▶ _EXERCISE BRIEF_: After repeating the line containing "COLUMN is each", stop; until then, repeat each line of the listing below exactly, starting with the first.

▶ _GIVEN DATA_:
☆ ☆ ☆ ☆

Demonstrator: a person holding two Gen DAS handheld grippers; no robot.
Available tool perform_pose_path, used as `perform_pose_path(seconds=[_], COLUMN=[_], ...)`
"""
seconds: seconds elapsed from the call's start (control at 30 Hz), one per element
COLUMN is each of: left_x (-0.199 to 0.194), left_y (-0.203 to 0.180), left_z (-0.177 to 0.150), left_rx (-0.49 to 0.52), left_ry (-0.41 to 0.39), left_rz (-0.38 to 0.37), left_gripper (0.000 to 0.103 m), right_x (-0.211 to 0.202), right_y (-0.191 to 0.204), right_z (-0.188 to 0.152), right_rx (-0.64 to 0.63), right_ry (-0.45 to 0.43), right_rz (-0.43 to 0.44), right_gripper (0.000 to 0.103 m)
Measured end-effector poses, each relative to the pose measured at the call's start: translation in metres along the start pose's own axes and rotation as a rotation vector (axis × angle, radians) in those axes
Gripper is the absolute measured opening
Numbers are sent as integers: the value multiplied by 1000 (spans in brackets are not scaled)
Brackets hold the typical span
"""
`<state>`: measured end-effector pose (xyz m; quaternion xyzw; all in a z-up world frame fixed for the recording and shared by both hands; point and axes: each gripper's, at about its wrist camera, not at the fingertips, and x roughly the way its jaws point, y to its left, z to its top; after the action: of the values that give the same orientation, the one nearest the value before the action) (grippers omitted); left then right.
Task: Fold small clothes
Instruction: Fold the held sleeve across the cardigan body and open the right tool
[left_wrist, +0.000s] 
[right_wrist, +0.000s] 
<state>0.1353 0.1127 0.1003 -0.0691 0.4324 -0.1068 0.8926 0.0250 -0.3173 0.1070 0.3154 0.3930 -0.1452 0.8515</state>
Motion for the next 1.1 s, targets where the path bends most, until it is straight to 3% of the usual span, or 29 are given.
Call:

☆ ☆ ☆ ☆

▶ _FINISHED TASK_:
Demonstrator: a person holding two Gen DAS handheld grippers; no robot.
Available tool perform_pose_path, used as `perform_pose_path(seconds=[_], COLUMN=[_], ...)`
"""
seconds: seconds elapsed from the call's start (control at 30 Hz), one per element
COLUMN is each of: left_x (-0.199 to 0.194), left_y (-0.203 to 0.180), left_z (-0.177 to 0.150), left_rx (-0.49 to 0.52), left_ry (-0.41 to 0.39), left_rz (-0.38 to 0.37), left_gripper (0.000 to 0.103 m), right_x (-0.211 to 0.202), right_y (-0.191 to 0.204), right_z (-0.188 to 0.152), right_rx (-0.64 to 0.63), right_ry (-0.45 to 0.43), right_rz (-0.43 to 0.44), right_gripper (0.000 to 0.103 m)

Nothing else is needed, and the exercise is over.